You’ve gotta give the folks behind ‘Hardcore Henry’ this much: They certainly didn’t hold anything back. The first action movie shot exclusively in a first-person p.o.v. is a relentless assault on the senses that leaps from one action scene to the next, slowing down only to tell some filthy jokes or indulge in a few extra effects sequences that don’t involve ultraviolence.
As a technical accomplishment, the film is impressive and a sight that every action cinema-lover should behold just to acknowledge that somehow it happened. However, it’s also a little too much and a little too dumb. In their attempt to create the cinematic equivalent of a First Person Shooter videogame, the filmmakers left out simple pleasures like compelling characters, credible dialogue, or satisfying storytelling. It’s a series of ridiculous climaxes without any nourishing downtime. Although admirable in intent, it’s not always as fun in execution as it thinks it is.
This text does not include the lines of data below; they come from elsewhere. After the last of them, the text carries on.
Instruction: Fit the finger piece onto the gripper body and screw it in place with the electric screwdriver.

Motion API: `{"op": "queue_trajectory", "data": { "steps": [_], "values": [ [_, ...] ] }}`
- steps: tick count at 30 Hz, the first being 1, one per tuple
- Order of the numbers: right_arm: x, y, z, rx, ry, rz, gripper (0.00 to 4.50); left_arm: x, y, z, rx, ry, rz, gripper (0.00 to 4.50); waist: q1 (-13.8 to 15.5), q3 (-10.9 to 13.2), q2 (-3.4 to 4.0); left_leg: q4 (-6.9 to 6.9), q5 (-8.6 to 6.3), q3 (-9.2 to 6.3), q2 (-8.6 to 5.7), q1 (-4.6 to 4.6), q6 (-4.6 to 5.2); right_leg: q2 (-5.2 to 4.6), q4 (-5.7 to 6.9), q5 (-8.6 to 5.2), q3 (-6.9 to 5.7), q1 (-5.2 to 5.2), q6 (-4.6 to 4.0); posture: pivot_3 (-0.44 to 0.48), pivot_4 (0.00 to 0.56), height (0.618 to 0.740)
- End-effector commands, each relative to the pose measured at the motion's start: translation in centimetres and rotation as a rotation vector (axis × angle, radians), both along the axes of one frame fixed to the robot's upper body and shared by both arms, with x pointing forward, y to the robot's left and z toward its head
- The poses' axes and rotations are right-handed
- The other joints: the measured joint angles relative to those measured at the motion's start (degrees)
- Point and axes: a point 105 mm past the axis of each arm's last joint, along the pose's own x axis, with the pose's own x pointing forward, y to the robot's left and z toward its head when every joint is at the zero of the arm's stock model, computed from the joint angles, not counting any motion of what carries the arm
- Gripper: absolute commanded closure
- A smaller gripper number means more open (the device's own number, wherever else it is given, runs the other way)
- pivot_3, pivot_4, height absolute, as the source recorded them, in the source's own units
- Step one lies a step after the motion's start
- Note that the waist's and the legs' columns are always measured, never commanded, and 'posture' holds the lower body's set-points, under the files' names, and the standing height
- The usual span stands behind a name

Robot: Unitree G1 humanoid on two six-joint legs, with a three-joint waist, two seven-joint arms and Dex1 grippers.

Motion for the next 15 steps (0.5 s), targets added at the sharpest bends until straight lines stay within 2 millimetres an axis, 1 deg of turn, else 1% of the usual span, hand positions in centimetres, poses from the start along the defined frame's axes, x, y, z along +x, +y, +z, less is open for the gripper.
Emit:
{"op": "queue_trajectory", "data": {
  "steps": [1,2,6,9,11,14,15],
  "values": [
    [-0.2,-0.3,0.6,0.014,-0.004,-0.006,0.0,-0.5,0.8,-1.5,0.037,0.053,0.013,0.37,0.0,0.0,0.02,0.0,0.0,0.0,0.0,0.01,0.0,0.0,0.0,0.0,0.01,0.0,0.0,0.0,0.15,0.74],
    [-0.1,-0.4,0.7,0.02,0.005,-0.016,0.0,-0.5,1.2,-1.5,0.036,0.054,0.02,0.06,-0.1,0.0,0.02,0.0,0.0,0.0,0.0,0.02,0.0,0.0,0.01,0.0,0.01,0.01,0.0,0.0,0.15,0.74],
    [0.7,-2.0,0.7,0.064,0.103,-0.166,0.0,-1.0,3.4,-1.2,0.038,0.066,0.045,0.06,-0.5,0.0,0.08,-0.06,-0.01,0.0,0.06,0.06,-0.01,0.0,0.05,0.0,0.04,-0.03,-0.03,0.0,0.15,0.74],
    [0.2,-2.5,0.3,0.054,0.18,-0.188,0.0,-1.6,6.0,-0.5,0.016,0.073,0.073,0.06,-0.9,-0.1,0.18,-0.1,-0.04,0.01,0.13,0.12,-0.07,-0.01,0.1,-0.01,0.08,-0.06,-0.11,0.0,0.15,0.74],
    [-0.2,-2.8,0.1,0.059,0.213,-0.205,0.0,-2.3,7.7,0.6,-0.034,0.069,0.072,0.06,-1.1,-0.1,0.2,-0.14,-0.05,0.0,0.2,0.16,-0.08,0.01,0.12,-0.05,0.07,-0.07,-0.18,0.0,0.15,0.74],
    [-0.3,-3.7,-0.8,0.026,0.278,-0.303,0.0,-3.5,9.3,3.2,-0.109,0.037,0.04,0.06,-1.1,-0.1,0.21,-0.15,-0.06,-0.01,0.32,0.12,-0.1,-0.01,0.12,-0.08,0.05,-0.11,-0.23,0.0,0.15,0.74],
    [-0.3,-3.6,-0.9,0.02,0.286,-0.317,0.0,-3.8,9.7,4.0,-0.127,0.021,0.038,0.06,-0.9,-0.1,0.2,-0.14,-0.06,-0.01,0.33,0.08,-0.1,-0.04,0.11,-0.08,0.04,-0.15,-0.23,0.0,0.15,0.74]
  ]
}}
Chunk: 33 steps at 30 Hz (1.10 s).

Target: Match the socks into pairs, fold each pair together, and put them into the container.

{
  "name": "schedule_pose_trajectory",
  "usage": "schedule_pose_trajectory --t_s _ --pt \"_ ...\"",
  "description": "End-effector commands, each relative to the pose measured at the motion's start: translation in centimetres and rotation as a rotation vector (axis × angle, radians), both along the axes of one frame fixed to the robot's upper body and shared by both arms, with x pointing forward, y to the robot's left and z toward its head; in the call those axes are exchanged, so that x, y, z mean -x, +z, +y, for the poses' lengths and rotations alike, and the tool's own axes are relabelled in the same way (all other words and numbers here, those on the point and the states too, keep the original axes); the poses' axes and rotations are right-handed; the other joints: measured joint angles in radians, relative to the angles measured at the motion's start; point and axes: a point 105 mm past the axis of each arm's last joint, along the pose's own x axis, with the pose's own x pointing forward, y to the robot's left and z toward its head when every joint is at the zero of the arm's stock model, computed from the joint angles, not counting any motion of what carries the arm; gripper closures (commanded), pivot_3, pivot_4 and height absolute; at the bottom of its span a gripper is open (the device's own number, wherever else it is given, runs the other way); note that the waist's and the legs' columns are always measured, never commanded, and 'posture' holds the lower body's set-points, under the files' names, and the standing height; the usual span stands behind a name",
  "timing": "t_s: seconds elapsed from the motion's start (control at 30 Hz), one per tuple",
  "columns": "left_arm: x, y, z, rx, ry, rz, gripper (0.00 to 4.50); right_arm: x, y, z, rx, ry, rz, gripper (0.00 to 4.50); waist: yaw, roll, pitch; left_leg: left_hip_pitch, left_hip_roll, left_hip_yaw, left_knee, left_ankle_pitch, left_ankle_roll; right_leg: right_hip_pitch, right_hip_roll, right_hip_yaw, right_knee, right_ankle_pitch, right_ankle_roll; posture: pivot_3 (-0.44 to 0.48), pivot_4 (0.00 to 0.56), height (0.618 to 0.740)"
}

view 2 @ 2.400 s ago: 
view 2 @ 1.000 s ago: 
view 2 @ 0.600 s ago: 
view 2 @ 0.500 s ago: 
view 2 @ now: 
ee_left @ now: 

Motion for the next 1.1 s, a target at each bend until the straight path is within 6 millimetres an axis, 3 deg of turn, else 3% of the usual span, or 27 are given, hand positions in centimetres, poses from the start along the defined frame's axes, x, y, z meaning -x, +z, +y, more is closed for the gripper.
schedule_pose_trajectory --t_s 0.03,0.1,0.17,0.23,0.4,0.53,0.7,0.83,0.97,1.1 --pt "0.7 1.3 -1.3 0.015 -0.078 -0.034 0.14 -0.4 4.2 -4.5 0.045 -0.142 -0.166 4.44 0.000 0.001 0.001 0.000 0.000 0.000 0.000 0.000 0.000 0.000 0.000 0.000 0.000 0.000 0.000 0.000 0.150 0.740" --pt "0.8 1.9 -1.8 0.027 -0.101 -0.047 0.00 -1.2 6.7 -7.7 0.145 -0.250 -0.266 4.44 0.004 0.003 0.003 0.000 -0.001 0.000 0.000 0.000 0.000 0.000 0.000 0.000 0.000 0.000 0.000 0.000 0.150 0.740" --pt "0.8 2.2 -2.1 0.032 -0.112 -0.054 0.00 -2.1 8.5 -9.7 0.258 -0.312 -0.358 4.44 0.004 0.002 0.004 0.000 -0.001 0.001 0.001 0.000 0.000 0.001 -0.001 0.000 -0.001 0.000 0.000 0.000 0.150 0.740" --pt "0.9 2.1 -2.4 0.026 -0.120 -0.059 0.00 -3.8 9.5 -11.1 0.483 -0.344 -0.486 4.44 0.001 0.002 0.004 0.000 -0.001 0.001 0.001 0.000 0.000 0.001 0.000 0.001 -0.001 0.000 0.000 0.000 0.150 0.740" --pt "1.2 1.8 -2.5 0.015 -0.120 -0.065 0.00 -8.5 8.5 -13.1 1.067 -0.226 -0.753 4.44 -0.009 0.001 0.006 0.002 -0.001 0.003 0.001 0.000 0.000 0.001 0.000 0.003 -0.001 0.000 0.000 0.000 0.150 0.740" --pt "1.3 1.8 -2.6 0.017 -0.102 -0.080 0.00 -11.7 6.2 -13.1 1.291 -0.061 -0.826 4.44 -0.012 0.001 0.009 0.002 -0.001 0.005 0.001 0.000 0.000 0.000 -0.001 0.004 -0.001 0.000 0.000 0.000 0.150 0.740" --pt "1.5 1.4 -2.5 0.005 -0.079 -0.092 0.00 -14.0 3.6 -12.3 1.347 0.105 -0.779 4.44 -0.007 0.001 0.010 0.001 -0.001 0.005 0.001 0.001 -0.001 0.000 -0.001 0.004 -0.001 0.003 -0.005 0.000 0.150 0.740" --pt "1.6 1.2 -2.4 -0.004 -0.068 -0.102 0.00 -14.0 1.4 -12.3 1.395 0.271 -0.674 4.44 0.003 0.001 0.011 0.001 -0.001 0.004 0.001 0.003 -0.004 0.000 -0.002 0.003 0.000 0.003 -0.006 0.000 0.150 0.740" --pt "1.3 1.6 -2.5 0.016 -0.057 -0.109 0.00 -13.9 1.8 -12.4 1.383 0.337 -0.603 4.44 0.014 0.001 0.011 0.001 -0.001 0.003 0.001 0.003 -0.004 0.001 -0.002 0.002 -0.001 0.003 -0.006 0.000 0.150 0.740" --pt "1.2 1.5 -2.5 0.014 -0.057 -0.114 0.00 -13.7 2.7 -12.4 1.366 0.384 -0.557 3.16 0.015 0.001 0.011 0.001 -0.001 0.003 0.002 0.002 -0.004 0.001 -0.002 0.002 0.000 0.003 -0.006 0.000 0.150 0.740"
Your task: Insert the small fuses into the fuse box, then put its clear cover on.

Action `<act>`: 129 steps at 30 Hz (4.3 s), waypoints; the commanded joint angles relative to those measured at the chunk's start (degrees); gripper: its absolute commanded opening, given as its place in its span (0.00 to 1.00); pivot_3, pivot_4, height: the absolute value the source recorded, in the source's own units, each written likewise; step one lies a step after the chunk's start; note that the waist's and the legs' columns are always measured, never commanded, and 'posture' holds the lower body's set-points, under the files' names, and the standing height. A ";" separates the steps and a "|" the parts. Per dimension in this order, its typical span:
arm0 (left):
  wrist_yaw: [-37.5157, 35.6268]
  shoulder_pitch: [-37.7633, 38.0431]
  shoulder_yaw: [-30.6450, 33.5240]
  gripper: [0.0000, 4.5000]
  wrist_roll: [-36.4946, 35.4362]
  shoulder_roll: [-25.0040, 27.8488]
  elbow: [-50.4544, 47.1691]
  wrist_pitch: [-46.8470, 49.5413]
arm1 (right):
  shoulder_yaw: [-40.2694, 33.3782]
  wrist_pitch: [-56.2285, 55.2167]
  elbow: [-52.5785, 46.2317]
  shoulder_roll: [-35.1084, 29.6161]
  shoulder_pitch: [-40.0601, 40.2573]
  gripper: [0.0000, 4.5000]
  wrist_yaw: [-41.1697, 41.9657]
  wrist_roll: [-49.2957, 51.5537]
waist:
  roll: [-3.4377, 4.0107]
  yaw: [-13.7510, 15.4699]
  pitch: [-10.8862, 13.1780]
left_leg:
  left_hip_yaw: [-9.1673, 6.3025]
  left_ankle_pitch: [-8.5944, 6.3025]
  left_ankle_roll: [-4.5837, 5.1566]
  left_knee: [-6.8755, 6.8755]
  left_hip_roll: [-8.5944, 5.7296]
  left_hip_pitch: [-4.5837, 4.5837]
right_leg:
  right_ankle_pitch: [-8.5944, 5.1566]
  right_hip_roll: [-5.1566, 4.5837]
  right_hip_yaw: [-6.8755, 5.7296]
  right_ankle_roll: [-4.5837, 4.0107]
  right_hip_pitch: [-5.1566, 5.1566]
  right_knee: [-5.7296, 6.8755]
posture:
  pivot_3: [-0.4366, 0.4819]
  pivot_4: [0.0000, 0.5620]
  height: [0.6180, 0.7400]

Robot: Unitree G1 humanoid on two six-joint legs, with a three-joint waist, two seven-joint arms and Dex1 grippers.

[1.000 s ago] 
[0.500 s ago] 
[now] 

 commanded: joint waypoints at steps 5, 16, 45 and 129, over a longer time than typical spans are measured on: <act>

The camera stars as the titular Henry. He awakens in a science fiction laboratory where his mechanically enhanced body is now ready to kick butt in the field. The first person he sees (Haley Bennett) introduces herself as his wife and whispers a few sweet nothings before the base is infiltrated by a telepathic psycho villain (Danila Kozlovsky) who blows everything up. Suddenly, Henry (or us, I guess) finds himself racing through the streets of Moscow pursued by an army of generic goons. He kills a bunch of them and engages in a little parkour before meeting Sharlto Copley’s mysterious helper, who always arrives at the perfect time to give Henry the information he needs to get to the next action sequence. From there, it’s a series of chases, shoot-outs, strippers and semi-surprises until Henry finally fights Kozlovsky in a final boss battle made real on the big screen.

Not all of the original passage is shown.